In a 2016 interview, she claimed progress in what she called her primary mission of forcing the agency to provide better customer service. Stepp said she exhorted employees to address the public with a pleasant tone and a full willingness to explain.
"Some people misconstrued that, at least early on, to infer that it means something that it doesn't mean: saying yes to every question you are asked, granting every permit that's applied for," Stepp said in the interview.
Under Stepp, enforcement of environmental violations has declined, vacant staff positions increased and both the EPA and the state audit bureau have pressed the DNR to remedy deficiencies in water quality programs. Citizen groups and the EPA have urged the department to do more about contaminated drinking water in areas with large animal feedlots.
Similarly, 75 water program deficiencies the EPA cited in 2011 originated before Stepp's time, but her department missed a 2013 deadline for addressing them and many remain unresolved today.
"That is a tremendous black mark on the legacy of her tenure here," said Meyer, the Wisconsin Wildlife Federation director. "That really illustrated how different her approach was from the past."
Meyer said Stepp's new job in Trump's EPA was a reward for her record of lax environmental enforcement in Wisconsin.
"What really worries me is that if the EPA is hiring people like Cathy Stepp, will it do that in our region, too?" Meyer said. "The EPA has provided such a valuable backstop in the past."
Full-time DNR staffing has declined since the 1990s, including cuts by Democratic Gov. Jim Doyle after the 2008 recession hit tax revenues.
Stepp said her record as a DNR critic gave her credibility to defend the agency's budget, but in 2015 Walker and the Republican-controlled Legislature cut scientists who researched climate change and environmental hazards from mining, saying such work wasn't needed.
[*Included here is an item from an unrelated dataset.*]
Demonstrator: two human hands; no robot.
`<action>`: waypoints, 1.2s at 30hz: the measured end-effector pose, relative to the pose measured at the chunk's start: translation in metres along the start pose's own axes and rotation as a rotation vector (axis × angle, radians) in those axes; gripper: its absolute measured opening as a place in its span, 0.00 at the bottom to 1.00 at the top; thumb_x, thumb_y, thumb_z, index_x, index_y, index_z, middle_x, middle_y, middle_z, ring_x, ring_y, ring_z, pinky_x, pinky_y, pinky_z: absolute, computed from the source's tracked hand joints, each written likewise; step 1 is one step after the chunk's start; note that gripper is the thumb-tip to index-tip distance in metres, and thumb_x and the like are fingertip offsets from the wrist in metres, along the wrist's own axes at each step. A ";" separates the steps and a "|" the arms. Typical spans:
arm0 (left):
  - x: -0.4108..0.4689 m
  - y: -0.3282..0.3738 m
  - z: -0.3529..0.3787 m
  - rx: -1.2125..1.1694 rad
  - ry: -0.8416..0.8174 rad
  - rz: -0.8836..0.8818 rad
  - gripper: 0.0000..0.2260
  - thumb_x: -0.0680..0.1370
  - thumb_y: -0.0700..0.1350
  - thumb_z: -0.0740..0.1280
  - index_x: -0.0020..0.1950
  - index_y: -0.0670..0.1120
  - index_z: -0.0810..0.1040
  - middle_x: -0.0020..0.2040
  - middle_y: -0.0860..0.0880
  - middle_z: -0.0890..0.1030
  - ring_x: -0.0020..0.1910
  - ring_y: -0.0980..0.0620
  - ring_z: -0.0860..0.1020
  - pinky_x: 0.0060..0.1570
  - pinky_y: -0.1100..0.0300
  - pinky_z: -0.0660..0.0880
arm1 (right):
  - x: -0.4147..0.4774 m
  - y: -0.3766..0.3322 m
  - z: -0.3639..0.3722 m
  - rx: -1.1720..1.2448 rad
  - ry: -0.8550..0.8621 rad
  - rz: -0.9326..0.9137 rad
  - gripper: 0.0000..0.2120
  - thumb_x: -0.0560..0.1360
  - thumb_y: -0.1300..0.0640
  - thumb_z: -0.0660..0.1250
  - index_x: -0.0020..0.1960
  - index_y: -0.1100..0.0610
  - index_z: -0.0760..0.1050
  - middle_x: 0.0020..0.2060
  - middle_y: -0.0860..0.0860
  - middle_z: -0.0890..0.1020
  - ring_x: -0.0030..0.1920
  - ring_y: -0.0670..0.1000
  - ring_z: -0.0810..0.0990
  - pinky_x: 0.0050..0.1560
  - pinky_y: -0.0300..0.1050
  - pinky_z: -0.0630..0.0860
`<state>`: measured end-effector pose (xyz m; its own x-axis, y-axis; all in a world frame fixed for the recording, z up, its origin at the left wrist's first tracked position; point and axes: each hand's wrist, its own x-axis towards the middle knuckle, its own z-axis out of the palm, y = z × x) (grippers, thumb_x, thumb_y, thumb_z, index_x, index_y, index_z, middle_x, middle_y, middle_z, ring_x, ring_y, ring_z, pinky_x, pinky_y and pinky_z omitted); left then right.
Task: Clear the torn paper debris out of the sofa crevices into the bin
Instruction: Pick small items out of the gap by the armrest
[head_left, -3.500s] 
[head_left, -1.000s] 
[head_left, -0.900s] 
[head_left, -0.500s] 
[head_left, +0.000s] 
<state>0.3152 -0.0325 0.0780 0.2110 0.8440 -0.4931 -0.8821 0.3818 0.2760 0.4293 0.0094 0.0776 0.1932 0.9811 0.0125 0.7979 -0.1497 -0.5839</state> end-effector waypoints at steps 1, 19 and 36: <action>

Demands by elected officials prompted a reorganization that dispersed remaining research scientists, altered law enforcement in parks, and led to cuts in public education efforts such as the DNR's magazine and presence at the state fair.
Stepp said she'll start work in the EPA Region 7 office in Kansas City early next month. The region covers Iowa, Nebraska, Kansas and Missouri.
Stepp, 54, is a Wisconsin native who was highly critical of the DNR when she represented a Racine district in the state Senate from 2003 to 2007, and when she worked as a homebuilder.
DNR Deputy Secretary Kurt Thiede will become interim secretary on Aug. 31. Thiede, who holds a UW-Stevens Point degree in wildlife biology, served as a DNR land administrator, customer service supervisor and wildlife manager before Walker appointed him deputy secretary in 2015.